### [GIVEN INFORMATION]

+===+

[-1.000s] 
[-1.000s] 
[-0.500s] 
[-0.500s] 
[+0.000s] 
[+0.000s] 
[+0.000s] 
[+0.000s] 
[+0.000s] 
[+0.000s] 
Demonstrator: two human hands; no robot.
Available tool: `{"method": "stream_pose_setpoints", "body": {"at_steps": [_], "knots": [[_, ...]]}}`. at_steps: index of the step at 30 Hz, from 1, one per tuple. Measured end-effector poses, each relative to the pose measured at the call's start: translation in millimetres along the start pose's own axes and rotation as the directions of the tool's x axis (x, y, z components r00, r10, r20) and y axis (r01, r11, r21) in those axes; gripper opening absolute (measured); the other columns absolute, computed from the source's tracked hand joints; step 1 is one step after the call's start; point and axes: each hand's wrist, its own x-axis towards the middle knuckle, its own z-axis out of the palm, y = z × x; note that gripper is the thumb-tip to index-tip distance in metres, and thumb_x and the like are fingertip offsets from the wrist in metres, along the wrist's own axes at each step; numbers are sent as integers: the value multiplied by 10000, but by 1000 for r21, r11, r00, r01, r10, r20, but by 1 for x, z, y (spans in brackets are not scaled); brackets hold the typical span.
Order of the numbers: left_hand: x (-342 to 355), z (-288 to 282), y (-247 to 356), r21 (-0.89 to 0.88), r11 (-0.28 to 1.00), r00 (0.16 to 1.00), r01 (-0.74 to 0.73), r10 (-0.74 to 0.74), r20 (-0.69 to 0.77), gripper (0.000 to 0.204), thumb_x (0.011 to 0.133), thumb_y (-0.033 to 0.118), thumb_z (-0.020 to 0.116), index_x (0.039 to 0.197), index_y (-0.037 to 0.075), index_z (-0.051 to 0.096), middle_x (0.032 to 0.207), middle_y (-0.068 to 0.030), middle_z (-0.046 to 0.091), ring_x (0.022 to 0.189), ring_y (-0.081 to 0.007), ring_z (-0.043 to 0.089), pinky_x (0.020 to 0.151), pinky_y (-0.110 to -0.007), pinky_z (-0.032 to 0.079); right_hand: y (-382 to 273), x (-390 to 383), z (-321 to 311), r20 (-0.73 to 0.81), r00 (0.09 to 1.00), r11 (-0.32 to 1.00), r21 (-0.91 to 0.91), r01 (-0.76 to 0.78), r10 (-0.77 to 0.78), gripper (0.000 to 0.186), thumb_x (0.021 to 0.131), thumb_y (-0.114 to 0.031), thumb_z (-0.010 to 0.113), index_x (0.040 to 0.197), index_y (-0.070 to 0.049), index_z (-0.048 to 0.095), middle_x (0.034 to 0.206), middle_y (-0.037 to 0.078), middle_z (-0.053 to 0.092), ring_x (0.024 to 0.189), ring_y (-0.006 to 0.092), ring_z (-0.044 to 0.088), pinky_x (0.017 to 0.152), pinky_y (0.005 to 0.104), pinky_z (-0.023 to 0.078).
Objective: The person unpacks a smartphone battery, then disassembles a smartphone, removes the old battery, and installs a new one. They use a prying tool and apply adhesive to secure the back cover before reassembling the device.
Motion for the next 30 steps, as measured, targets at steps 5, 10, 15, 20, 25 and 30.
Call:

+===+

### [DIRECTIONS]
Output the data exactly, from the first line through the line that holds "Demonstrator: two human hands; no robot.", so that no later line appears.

### [SOLUTION TO THIS PROBLEM]
[-1.000s] 
[-1.000s] 
[-0.500s] 
[-0.500s] 
[+0.000s] 
[+0.000s] 
[+0.000s] 
[+0.000s] 
[+0.000s] 
[+0.000s] 
Demonstrator: two human hands; no robot.

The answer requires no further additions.